これから俺たちが話す内容を知らなけりゃ、俺たちはデートしてるって思った奴がいてもおかしくないな。
でも、俺たちはお互い何も言わなかったけど、人が少なくなるのを待ってるんだ。
2人共にパンケーキが残り少なくなった頃、俺たち以外で最後まで残ってた客が店を出ていった。

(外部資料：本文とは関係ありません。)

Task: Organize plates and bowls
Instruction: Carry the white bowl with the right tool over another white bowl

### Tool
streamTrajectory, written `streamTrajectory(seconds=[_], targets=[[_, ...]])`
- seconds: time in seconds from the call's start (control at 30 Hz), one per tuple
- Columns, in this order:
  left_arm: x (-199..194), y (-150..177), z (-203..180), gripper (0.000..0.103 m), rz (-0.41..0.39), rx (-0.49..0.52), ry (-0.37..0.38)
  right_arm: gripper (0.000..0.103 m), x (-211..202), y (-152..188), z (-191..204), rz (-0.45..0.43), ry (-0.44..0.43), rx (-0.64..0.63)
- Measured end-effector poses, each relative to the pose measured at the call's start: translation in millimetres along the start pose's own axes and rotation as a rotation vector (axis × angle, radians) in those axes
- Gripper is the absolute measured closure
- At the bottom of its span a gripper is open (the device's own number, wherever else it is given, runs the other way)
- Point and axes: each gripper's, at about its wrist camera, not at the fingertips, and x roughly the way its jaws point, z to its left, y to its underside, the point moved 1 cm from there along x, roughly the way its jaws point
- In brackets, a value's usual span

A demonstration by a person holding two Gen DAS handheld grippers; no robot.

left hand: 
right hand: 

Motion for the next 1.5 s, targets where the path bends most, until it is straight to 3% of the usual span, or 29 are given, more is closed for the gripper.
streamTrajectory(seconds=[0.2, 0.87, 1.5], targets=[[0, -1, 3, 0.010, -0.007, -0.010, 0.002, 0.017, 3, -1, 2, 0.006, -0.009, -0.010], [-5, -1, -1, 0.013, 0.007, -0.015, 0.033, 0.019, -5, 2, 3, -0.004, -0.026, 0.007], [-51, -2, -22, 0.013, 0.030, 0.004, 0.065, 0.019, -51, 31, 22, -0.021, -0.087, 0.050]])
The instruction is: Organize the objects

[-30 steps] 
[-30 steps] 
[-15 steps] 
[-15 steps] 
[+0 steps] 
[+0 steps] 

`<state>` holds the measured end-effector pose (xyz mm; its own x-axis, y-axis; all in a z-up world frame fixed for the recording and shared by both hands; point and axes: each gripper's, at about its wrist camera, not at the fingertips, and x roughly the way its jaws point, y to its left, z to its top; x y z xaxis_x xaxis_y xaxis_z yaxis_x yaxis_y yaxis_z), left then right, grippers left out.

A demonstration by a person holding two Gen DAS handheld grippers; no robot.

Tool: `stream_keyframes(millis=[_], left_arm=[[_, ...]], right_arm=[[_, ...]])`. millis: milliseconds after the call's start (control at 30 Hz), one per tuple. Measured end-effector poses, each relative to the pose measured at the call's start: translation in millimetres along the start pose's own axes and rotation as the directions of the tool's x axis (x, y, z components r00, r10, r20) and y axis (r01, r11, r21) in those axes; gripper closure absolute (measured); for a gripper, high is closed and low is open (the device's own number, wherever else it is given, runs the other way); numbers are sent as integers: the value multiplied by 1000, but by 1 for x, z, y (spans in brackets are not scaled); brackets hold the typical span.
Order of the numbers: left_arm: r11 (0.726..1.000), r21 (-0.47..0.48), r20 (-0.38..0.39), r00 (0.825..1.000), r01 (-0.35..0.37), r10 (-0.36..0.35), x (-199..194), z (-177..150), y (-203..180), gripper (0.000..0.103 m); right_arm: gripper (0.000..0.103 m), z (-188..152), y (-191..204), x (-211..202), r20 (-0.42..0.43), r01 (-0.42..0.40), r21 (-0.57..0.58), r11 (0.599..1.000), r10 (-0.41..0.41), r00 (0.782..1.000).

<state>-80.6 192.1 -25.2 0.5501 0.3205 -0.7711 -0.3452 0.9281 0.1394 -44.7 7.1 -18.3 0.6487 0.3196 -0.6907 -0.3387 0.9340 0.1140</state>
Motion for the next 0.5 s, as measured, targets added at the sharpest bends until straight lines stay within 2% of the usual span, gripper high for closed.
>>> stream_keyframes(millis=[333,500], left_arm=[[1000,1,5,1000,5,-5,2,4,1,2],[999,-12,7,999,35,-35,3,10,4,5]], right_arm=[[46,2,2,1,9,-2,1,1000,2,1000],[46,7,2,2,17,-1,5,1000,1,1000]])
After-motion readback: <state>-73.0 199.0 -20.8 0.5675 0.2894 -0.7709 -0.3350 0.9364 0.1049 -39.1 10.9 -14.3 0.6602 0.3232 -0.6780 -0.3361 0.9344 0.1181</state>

俺は、その後姿を見送り小山内に視線を戻したら、小山内も俺を見ていた。
そうだな。頃合いだ。
「話すか話さないかは、小山内に任せる。ただ、俺はおまえを助けたい。そんで、おまえがどっちを選んだとしても、俺がおまえと一緒に誰かを助けるのは、これで最後だ。」
小山内に俺の意志がきちんと伝わっただろうか。
俺は、小山内を助けたい。
だが、ここまで話してきたとおり、俺の超能力は、そう便利には出来ていない。だから、俺が超能力で小山内を救うためには、小山内が自分にどんな助けが必要か話してくれないと、俺には基本何も出来ない。
俺の言葉に、小山内は、顔を伏せた。
さっきより、顔色がだいぶ白い。
その白さが、小山内のどれほど救いを求めているかを表している。
だが、小山内は、まだ話さない。
俺の罪悪感だけが大きくなっていく。
「小山内。もし、おまえが話したくないなら、俺がどう超能力を使えば良いかだけを言ってくれても良い。俺の超能力を何度も見てきたおまえなら、俺がどう言えば、おまえを救ってやれるか、わかるだろ。ただ、そういう超能力の使い方をしたことが今まで一度も無いから、もしそれでダメなときは悪い。そん時は特別サービスで、もう一回だけ人助けをするよ。」
小山内は、顔を伏せながら、唇を小さく動かした。
だが、聞き取れない。いや、声になっていないのか。
「小山内、もう一度たのむ。」
小山内が顔を挙げた。
「わかったって言ったのよ。」
小山内は、いつものような、きつい口調ではなく、穏やかにそういった。
そう言った小山内の瞳に力が戻っていた。
「わかった。じゃ、あなた、私を助けてくれるのね。」
「ああ。俺はおまえを救う。」
「私が、今から話す内容がどんなのでも、あなたは私を助けてくれるのね。」
小山内は、おれをビビらせようとしてるんじゃないってことくらい、小山内との距離が縮まってからまだ1か月しか経っていない俺にだってわかった。
「ああ。おまえが何を話そうが、俺はおまえを助ける。」
「わかった。じゃあ話す。」
小山内はそう言って、グラスに残っていたアイスティーを飲み干した。